"Incompétence", "dissimulation", voire "scandale d'Etat": la droite et l'extrême droite réclament une enquête parlementaire sur la tuerie de la préfecture de police et la tête du ministre de l'Intérieur Christophe Castaner, qui conserve la "confiance" du Premier ministre.

Les Républicains et le Rassemblement national fustigent les erreurs du ministre, déjà mis sous pression à plusieurs reprises depuis son arrivée à Beauvau à l'automne 2018 pour sa gestion de la crise des "gilets jaunes" ou après la mort de Steve Maia Caniço à Nantes.

Il se fait étriller pour avoir déclaré jeudi, après la tuerie au couteau, que l'assaillant, en poste à la préfecture de police depuis 2003, "n'avait jamais présenté de difficultés comportementales" ni "le moindre signe d'alerte".

Depuis les propos de M. Castaner, qui sera l'invité dimanche du journal de 13H00 de TF1, le parquet national antiterroriste (PNAT) s'est saisi de l'enquête. Et le procureur antiterroriste a révélé samedi que Mickaël Harpon, employé de la Direction du renseignement de la préfecture de police de Paris (DRPP), "aurait adhéré à une vision radicale de l'islam" et était en contact avec des individus de la "mouvance islamiste salafiste".

Dans une interview au Journal du Dimanche, dont des extraits ont été publiés samedi en ligne, le Premier ministre Edouard Philippe dit avoir "toute confiance en Christophe Castaner, qui a fait état de ce qu'il savait au moment où il s'est exprimé". Il a également annoncé le lancement de deux missions d'évaluation des agents de la lutte antiterroriste. Car "pour tous les services de renseignement, la détection des menaces internes est une priorité absolue", a dit Edouard Philippe.

L'opposition crie elle aux failles du système. Dans la matinée, le chef de file des députés LR Christian Jacob a annoncé à l'AFP qu'il allait demander mardi la création d'une commission d'enquête parlementaire sur cette affaire "très grave", le groupe étant prêt à user de son "droit de tirage" (une fois par session) pour la créer.

Lui emboîtant le pas, la cheffe du Rassemblement national Marine Le Pen a réclamé une commission d'enquête "immédiate", permettant d'établir "l'ensemble des responsabilités, dans ce qui apparaît déjà comme un scandale d'État", ajoutant sur Twitter après les déclarations du procureur: le ministre "doit enfin prendre ses responsabilités et DÉMISSIONNER ! MLP #CastanerDémission".

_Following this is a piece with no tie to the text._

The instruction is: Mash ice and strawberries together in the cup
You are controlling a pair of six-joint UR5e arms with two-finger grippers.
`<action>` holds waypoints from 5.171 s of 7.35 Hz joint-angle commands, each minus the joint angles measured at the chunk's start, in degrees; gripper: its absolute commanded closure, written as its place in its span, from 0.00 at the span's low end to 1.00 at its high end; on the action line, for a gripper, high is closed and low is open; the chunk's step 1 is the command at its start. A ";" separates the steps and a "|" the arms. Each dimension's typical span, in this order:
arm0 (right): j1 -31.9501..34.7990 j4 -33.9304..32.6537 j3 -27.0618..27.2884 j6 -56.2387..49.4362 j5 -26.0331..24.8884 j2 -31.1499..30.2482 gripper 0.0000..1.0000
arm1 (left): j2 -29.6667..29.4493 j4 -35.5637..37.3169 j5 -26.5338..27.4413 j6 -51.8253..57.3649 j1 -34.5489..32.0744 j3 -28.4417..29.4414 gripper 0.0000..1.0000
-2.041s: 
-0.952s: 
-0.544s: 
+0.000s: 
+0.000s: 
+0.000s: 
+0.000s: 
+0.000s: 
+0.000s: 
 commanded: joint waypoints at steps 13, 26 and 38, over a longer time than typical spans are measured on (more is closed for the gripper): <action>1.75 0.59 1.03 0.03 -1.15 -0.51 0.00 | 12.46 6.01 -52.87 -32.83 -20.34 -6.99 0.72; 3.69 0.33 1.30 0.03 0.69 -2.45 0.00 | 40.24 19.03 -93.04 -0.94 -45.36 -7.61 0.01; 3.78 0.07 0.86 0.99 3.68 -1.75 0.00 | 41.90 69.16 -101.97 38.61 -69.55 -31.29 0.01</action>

Pour le député LR Eric Ciotti, il y a "forcément un dysfonctionnement". "Comment le ministre de l'Intérieur a-t-il pu se laisser aller à dire +circulez, il n'y a rien à voir+? Soit il savait et il a voulu dissimuler les faits ou il ne savait pas et ça veut dire qu'il est totalement incompétent. Mais dans les deux cas, sa crédibilité est aujourd'hui totalement nulle pour assurer la sécurité des Français", a-t-il tonné sur LCI.

- "Trop c'est trop" -

En visite samedi à Provins (Seine-et-Marne), l'ex-chef de l'Etat Nicolas Sarkozy, a affirmé lui aussi qu'il "faudra comprendre pourquoi et comment une telle chose est possible".

Pour le président du groupe LR au Sénat, Bruno Retailleau, le gouvernement "a parlé trop vite en banalisant ces terribles meurtres". M. Castaner "va devoir s'expliquer devant la représentation nationale", a-t-il dit sur BFMTV. "Accablant", ont abondé d'autres élus LR.

"Trop c'est trop", M. Castaner "ne peut pas rester en fonction", avait lancé plus tôt le député Guillaume Larrivé, de même que Julien Aubert, candidat comme lui et Christian Jacob à la tête de LR.

"Comment un type comme ça a pu passer derrière les écrans radars?", s'est également interrogé Eric Diard, co-auteur d'un récent rapport sur la radicalisation dans les services publics, qui évoquait une trentaine de cas soupçonnés mais pas avérés dans les rangs des 130.000 gendarmes et 150.000 policiers.

Nicolas Dupont-Aignan (Debout la France), a lui aussi réclamé la démission et à gauche, David Habib (PS) a jugé une commission d'enquête "indispensable".

Dans les rares voix au sein de la majorité, le député LREM Dominique Da Silva, regrettant comme d'autres une "récupération politique", a jugé sur LCI "un peu facile de demander la démission" du ministre. "Il y a une faille, c'est certain", a-t-il néanmoins admis, se montrant favorable à une commission d'enquête.

Une cérémonie en hommage aux victimes de l'attaque se tiendra mardi à 11h00 à la préfecture de police de Paris en présence d'Emmanuel Macron, a annoncé samedi l'Elysée.